His shoulders sagged in defeat as he turned to leave. His parting words were
low but they carried. "Do not sacrifice the Empire to soothe a guilty
conscience. Sidean is gone. Katria is gone. Ladantine cannot be your redemption
for your failures with your children."
-==-
She was in the present now. It was amazing the clarity death brought. She could
admit Tarnius' was right. She regretted sending him into exile for speaking the
truth. No one else had been brave enough to bring up the problem since.
And now it was too late. Her grandson was reading her passages from the Book of
Light, waiting patiently for her to expire so he might take up a crown he wanted
far too desperately and which he was wholly unsuited for.
She longed to speak out; struggled to eke out a last whisper of warning, give
one last bit of advice or name another in Ladantine's place.
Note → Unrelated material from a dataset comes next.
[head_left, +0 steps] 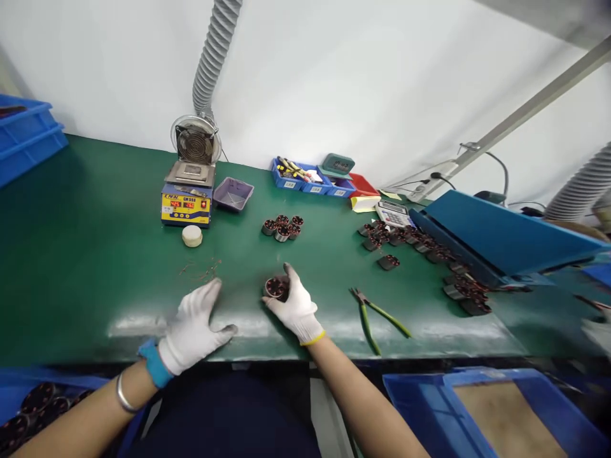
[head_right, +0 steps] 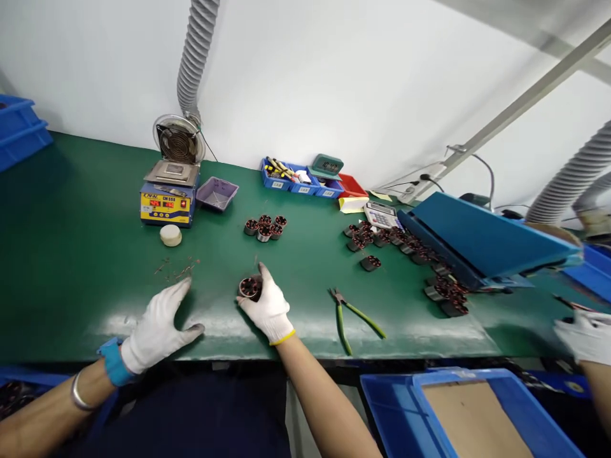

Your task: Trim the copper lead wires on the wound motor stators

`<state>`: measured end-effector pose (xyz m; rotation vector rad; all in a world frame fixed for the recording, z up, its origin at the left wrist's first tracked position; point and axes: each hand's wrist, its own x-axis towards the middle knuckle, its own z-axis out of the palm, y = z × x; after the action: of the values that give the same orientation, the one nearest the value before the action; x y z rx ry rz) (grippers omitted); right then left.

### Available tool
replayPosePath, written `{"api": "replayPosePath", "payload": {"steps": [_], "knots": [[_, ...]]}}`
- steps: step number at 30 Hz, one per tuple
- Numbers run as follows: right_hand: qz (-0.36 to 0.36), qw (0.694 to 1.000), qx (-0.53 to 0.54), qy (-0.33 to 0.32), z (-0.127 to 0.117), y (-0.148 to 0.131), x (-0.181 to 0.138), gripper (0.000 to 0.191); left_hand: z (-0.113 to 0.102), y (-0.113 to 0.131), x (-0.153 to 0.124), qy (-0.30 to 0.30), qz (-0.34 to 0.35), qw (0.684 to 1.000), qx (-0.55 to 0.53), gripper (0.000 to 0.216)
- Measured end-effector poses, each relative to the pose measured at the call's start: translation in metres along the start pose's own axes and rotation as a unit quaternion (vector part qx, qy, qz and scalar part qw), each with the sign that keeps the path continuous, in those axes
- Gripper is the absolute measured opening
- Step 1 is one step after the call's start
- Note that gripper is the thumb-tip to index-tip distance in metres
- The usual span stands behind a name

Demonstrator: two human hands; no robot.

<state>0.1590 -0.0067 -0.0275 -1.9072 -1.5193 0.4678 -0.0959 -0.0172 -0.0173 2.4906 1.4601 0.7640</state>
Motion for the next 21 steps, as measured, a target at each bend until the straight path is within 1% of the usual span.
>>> {"api": "replayPosePath", "payload": {"steps": [2,4,5,7,10,13,15,16,17,19,20,21], "knots": [[-0.031,0.997,0.059,-0.046,-0.002,-0.004,-0.016,0.097,0.007,0.020,0.007,-0.058,-0.009,0.998,-0.039,0.093],[-0.046,0.986,0.138,-0.085,-0.004,-0.006,-0.022,0.088,0.017,0.041,0.019,-0.093,-0.045,0.992,-0.070,0.108],[-0.049,0.978,0.175,-0.100,-0.005,-0.007,-0.022,0.081,0.022,0.049,0.025,-0.096,-0.067,0.989,-0.089,0.112],[-0.049,0.963,0.234,-0.121,-0.004,-0.009,-0.019,0.070,0.032,0.061,0.038,-0.090,-0.098,0.979,-0.154,0.109],[-0.039,0.947,0.289,-0.133,0.000,-0.015,-0.012,0.064,0.040,0.066,0.047,-0.084,-0.104,0.964,-0.231,0.106],[-0.020,0.921,0.354,-0.159,-0.006,-0.024,-0.010,0.061,0.041,0.063,0.049,-0.090,-0.095,0.965,-0.228,0.110],[-0.031,0.904,0.379,-0.193,-0.018,-0.028,-0.017,0.057,0.041,0.061,0.050,-0.095,-0.086,0.967,-0.222,0.109],[-0.062,0.902,0.374,-0.205,-0.026,-0.029,-0.023,0.055,0.041,0.060,0.051,-0.097,-0.081,0.967,-0.220,0.109],[-0.108,0.907,0.350,-0.208,-0.034,-0.030,-0.030,0.053,0.041,0.059,0.052,-0.100,-0.077,0.968,-0.217,0.107],[-0.232,0.923,0.249,-0.179,-0.050,-0.029,-0.043,0.051,0.043,0.059,0.055,-0.104,-0.070,0.969,-0.213,0.103],[-0.300,0.921,0.190,-0.160,-0.056,-0.029,-0.048,0.051,0.044,0.059,0.056,-0.107,-0.067,0.970,-0.209,0.100],[-0.361,0.910,0.138,-0.148,-0.061,-0.028,-0.051,0.050,0.045,0.060,0.057,-0.111,-0.060,0.971,-0.201,0.096]]}}
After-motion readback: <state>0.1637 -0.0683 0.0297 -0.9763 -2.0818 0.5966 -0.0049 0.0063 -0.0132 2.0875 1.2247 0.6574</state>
But her time had
run out and the Light was leaving her eyes.
Regrets. They weighed heavily on her spirit. The Light would forgive her
certainly, but would history?
-==-
Thus passed Her Divine Grace, Empress Sinenth. A shrewd and uncompromising
ruler, she had maintained a golden age for the Empire despite the personal
tragedies of the royal family.
All hail Ladantine VII, Emperor of the Holy Celestine Empire under the Grace of
the Most Holy Supernals of Divine Celestia. May his reign be blessed.